Monday, March 7th, 2016 | 5 min read
Just like Heidi Klum says: in the world of fashion, one day you’re in and the next, you’re out.
These days, it looks like antiquated, hyper-idealized beauty ideals are on their way out. Authenticity and diversity are taking their place, and the charge is being led by the connected, socially-conscious Millennial.
As Forbes reported, Millennials “value authenticity… more than content.” They view traditional advertising as phony and inauthentic, and it doesn’t compel them to act. When it comes to creating campaigns that resonate with this audience, airbrushed images and uniform beauty ideals won’t work. Young consumers don’t want an impossible beauty standard chosen by corporations; they want to see their world reflected back at them.
So retailers are doing just that. They’re ditching the unrealistic beauty ideals and stuffy, heavily-edited campaigns in order to resonate with the customer who values approachability and relatability over endless aspirationalism. Here are a few brands paving the way for this new era in retail marketing.
When Queen Bey agrees to model your swimwear, you’d better be prepared to do things her way. H&M crossed the queen in 2013 when she discovered that the retailer planned to retouch her photos and slim down her silhouette.

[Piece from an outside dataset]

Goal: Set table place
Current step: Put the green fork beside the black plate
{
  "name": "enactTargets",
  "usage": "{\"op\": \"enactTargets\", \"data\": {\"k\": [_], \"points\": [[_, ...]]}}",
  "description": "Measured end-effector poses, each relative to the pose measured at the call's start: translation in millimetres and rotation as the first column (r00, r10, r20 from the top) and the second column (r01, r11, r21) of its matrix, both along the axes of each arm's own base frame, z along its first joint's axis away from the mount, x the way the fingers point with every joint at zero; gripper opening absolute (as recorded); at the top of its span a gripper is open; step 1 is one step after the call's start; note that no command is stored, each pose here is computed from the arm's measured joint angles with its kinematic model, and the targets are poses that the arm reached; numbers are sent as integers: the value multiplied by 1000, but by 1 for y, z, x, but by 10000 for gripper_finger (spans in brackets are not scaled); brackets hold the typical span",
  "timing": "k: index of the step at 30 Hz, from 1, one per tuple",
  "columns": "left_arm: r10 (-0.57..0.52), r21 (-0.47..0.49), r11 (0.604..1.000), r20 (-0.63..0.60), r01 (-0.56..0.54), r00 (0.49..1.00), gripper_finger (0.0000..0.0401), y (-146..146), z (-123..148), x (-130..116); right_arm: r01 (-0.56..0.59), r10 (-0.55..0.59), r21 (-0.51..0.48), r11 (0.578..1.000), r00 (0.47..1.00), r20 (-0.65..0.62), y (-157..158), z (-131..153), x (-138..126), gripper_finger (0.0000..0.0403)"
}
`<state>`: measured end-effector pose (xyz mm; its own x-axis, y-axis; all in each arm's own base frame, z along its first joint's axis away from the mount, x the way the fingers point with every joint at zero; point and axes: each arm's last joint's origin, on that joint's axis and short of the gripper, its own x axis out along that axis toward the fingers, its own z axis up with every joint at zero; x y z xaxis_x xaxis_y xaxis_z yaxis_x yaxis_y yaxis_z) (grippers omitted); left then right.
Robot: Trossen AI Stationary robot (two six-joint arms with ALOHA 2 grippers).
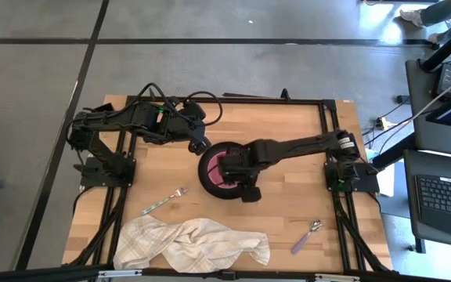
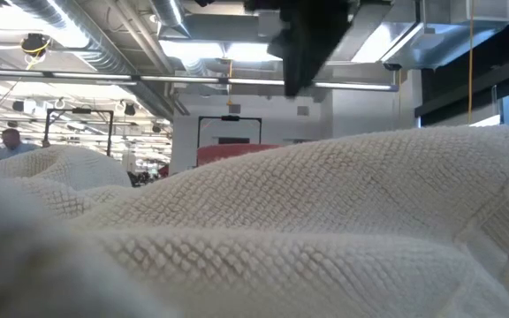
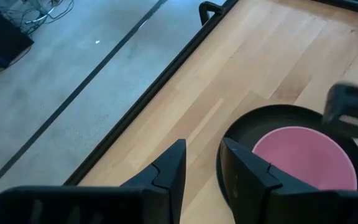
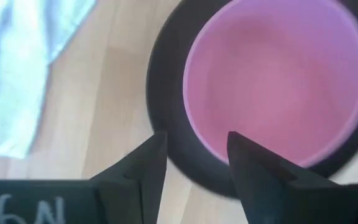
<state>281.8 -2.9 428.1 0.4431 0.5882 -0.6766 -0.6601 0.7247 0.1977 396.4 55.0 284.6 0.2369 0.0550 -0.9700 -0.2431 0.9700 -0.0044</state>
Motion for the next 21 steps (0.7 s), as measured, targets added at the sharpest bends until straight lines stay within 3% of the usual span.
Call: {"op": "enactTargets", "data": {"k": [3,6,10,15,21], "points": [[1,-18,1000,6,-1,1000,94,0,0,0,24,-25,13,1000,999,21,0,26,-3,170],[11,-101,995,9,-10,1000,94,-2,-2,-1,102,-104,42,994,994,32,-1,46,-6,170],[55,-181,981,-69,-67,996,94,-7,-8,-12,169,-169,53,984,986,1,-1,64,-16,170],[43,-240,968,-95,-65,994,94,-21,-13,-19,171,-168,32,985,983,-70,4,71,-27,170],[70,-329,939,-102,-100,992,94,-41,-26,-20,94,-93,29,995,994,-51,18,76,-33,170]]}}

The kerfuffle made headlines, and ultimately H&M apologized and enthusiastically agreed not to retouch Beyonce’s body in the photos. All the drama brought a lot of fresh attention to the issue of authenticity and unrealistic retouching—both because people shared Beyonce’s outrage at the idea in general, and because her unretouched, healthy body looked incredible and inspiring in the photos.
H&M certainly learned from the experience: Their fall 2015 “Close the Loop” campaign was widely praised for its representation of a diverse range of body types, ethnicity, age, religion, and sexuality. The campaign has an air of I-don’t-care-what-you-think realness to it. And its main thesis statement—”recycle your clothes”—is a slam dunk for connecting with the environmentally-conscious, discerning Millennial consumer.
Last year, American Eagle’s loungewear brand Aerie pledged to stop retouching its models. Period. That pledge has been driving their marketing ever since, and it’s working.
Aerie revamped their website to feature more body diversity in its images, giving customers a unique way to shop, browse, and imagine how the styles would look on them. Customers can even “shop by girl” to choose the silhouette that most closely matches their own.
The retailer’s Instagram feed sums up their mission in the bio: “Why retouch beauty? The real you is sexy. #AerieREAL.” Each real-girl, candid photo boasts gushing comments like “she looks so real,” “she looks like me,” and “I love this so much.”
The brand’s latest foray into authenticity is one of their boldest yet, featuring plus-size (and totally unretouched) Barbie Ferreira in their national ad campaign.
So how is all this working out for Aerie? They’re beating lingerie-behemoth Victoria’s Secret these days, with sales up 9% in 2015. Step aside, Angels and “perfect bodies”; the real girls are here to stay.
Even this once-legendary staple of teen coolness isn’t immune to the young consumers’ desire for diversity and authenticity.
In the face of suffering sales, they plan to update their styles—including offering, gasp, black clothing. For the new young shopper, personal style and uniqueness are more important than giant status-symbol logos. Abercrombie is hoping to pivot their offerings in a way that appeals to all customers, not exclusively the type of people whom former-CEO Mike Jeffries deems “cool” and “good looking.”
The retailer is also concentrating on revamping their marketing. So long, half-naked caucasians in canoes. Hello, trendy, diverse teens styled in interesting and surprising ways. With this new approach, the brand hopes to appeal to a wider audience that is tired of its homogenous, unrealistic ads.
Underneath this shift in how retail brands relate to consumers is the demand for a greater sense of empathy within marketing. Consumers want brands to prove that they not only get who they are as individuals but that they also truly care about making their day better. They want brands to show that they understand their experience of the world and then reflect it in the way do business, from their company values to their customer service, product creation, and marketing.
Social media has played no small part here. It has forced brands to display a more human, conversational, personable side, and this transformation in the way the fashion industry markets to consumers shows that its influence has spread its roots deep into all areas of marketing.